ビートルズのプロデューサー、ジョージ・マーティンが90歳で死去

90歳でこの世を去った、ビートルズのプロデューサーとして知られるジョージ・マーティン((Photo by Eamonn McCabe/Redferns)


1962年6月6日、マーティンとビートルズはアビー・ロード・スタジオでテストセッションを行った。バンドのメンバーは『ラヴ・ミー・ドゥ』や『P.S. アイ・ラヴ・ユー』といったオリジナル曲を、れっきとした環境で録音できることに興奮していたという。経験豊富なマーティンと、若く粗野なメンバーの間には様々なギャップがあった。
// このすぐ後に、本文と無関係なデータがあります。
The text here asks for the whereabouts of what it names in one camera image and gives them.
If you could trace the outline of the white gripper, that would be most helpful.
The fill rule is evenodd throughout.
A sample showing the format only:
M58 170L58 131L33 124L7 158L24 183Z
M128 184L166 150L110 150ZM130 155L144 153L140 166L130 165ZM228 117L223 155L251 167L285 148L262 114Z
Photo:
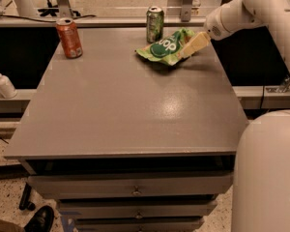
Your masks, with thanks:
M223 25L221 14L222 7L218 7L206 16L204 22L206 32L199 32L188 41L180 51L182 58L188 58L195 52L206 47L210 43L211 38L220 41L232 35Z

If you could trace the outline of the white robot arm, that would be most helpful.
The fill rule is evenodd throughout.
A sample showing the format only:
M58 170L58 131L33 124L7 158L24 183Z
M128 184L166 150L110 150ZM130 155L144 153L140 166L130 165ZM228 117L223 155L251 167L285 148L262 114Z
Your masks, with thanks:
M265 25L290 73L290 0L232 0L207 15L207 35L181 51L189 57L210 39ZM290 110L266 113L242 134L235 160L231 232L290 232Z

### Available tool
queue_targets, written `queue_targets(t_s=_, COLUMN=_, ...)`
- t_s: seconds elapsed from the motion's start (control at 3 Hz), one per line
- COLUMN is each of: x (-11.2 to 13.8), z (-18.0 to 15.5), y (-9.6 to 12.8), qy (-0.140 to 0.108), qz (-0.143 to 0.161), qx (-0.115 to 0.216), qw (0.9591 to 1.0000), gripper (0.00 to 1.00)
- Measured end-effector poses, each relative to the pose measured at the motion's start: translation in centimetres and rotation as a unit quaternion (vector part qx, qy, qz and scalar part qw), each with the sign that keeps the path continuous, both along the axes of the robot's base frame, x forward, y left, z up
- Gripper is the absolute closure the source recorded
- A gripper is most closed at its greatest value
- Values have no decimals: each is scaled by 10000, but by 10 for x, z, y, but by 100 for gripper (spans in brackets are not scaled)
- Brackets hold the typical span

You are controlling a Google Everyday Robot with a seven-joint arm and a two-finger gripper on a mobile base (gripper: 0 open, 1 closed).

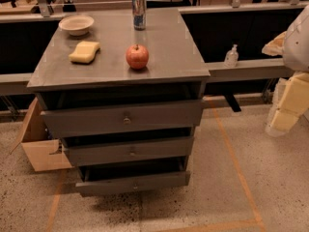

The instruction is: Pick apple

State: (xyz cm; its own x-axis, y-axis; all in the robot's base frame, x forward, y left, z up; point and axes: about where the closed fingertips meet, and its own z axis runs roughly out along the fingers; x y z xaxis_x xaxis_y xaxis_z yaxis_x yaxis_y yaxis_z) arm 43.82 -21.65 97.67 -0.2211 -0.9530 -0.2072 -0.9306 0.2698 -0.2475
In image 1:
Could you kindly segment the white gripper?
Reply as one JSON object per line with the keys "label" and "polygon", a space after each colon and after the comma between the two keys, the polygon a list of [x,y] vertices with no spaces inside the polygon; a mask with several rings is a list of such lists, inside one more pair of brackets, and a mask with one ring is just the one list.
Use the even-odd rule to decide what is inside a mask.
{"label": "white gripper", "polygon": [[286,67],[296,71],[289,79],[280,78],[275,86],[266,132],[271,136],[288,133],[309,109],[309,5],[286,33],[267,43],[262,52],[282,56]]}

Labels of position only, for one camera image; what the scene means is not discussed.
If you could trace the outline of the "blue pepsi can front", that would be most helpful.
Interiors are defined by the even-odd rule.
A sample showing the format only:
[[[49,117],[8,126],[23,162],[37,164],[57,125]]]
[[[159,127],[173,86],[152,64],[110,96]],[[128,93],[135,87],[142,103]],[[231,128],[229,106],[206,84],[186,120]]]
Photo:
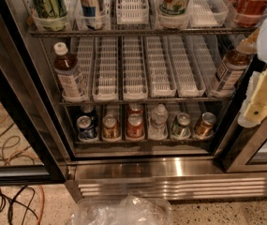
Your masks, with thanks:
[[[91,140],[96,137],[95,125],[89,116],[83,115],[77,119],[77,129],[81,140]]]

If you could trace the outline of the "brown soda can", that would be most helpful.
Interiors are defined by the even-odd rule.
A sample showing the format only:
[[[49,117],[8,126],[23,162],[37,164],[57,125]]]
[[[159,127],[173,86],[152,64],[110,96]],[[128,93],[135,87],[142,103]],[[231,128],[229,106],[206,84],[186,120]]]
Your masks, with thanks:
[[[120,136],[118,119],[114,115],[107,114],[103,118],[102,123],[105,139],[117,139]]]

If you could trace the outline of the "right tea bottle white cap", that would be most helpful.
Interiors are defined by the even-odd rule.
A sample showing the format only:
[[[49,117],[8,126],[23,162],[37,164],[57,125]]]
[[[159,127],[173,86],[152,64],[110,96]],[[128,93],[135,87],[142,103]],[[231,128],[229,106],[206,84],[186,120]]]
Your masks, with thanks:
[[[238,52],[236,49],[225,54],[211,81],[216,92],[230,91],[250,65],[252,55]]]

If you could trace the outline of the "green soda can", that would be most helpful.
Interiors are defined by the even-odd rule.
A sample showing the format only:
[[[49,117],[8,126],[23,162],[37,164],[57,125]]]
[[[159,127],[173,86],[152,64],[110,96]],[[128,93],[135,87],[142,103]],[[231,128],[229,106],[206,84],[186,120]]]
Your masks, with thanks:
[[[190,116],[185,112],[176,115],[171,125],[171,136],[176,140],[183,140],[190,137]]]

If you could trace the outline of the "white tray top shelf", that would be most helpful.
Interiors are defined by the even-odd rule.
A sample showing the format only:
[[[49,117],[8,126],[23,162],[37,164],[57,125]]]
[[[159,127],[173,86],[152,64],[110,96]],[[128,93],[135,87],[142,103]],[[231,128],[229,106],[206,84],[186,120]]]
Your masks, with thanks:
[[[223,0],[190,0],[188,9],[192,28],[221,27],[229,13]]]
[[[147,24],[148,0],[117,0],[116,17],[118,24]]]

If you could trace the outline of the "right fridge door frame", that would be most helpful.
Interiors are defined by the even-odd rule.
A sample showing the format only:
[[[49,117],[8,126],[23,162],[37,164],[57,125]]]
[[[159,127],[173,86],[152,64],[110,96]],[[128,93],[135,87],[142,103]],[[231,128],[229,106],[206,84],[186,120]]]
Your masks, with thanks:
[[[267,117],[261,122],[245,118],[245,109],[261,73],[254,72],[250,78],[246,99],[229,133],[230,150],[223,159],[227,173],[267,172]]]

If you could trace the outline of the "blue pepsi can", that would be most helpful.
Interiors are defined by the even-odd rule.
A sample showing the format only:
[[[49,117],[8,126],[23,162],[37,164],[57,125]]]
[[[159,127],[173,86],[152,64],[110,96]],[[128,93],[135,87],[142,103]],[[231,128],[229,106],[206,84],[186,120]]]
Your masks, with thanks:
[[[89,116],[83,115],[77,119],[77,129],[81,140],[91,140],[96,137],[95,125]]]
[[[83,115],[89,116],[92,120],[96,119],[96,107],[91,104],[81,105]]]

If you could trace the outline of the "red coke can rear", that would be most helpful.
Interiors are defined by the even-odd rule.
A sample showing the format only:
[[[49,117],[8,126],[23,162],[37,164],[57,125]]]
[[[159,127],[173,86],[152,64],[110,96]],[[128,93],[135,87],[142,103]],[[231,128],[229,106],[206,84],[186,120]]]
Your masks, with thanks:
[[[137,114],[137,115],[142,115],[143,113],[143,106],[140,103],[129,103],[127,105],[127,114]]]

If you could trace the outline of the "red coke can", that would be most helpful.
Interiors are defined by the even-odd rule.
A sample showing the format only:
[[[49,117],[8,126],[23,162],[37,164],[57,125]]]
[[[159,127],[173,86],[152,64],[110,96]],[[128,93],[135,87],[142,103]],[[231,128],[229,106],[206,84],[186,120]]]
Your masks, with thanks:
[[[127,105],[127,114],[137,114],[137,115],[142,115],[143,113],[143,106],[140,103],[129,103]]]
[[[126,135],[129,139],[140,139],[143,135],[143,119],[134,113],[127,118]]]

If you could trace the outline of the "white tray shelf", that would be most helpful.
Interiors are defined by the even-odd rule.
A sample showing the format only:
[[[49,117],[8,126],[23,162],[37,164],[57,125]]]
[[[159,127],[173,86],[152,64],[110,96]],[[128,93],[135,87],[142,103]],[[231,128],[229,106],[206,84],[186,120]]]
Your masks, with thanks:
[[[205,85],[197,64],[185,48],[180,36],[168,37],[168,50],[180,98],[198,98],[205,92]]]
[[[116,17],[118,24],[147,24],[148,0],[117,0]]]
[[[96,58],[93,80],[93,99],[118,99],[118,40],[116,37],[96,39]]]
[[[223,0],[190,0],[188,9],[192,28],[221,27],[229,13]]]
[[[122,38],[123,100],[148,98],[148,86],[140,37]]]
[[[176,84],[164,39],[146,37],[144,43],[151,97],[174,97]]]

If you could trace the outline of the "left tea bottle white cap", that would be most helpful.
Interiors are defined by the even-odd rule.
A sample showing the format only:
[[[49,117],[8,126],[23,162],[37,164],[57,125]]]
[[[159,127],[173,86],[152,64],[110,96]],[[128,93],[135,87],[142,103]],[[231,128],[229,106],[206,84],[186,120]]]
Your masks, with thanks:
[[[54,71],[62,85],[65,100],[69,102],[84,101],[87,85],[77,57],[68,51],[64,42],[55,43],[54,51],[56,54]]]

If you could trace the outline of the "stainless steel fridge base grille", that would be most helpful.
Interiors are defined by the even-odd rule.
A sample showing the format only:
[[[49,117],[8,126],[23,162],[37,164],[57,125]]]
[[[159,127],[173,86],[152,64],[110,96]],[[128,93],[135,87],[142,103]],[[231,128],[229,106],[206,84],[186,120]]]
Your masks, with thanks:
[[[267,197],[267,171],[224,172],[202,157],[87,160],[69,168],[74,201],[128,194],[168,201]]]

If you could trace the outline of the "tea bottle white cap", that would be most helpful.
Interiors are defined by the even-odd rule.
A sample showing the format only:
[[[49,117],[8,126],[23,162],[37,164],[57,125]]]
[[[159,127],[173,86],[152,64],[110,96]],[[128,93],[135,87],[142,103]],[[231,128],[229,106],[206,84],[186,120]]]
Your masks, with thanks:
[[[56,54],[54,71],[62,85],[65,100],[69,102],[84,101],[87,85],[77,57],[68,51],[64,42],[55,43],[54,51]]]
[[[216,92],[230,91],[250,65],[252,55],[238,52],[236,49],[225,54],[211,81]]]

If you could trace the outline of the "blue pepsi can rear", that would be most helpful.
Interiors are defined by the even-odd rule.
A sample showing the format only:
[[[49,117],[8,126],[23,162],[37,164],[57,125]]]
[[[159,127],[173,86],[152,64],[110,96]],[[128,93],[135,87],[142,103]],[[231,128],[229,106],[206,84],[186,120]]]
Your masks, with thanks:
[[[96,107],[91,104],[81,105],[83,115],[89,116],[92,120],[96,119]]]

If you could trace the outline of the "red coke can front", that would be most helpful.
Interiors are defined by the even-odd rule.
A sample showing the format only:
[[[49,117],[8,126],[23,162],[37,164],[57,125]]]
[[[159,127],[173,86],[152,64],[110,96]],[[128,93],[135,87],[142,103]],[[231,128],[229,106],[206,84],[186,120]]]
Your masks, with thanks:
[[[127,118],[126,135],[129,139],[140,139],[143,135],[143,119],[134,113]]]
マーティンがセッションの感想を尋ねると、ジョージは「まず第一に、あんたのネクタイが気にくわないな」と返したという。それでも、メンバーはみなマーティンに敬意を払っていた。その証拠に、マーティンが当時のドラマーのピート・ベストをお荷物だと指摘すると、メンバーは彼を解雇することに同意した。

その数週間後、マーティンはビートルズに初のレコード契約を正式にオファーした。『ラヴ・ミー・ドゥ』のレコーディングにあたり、バンドは新しいドラマーのリンゴ・スターを連れてきていたが、スタジオでは経験豊富なアンディ・ホワイトがドラムを叩いたため、マーティンはリンゴにタンバリンを叩くよう指示しなくてはならなかった。ひどく傷ついた様子のリンゴを目にしたマーティンは、彼がドラムを叩く別テイクのレコーディングも行った。結果的にどちらのヴァージョンも正式にリリースされている。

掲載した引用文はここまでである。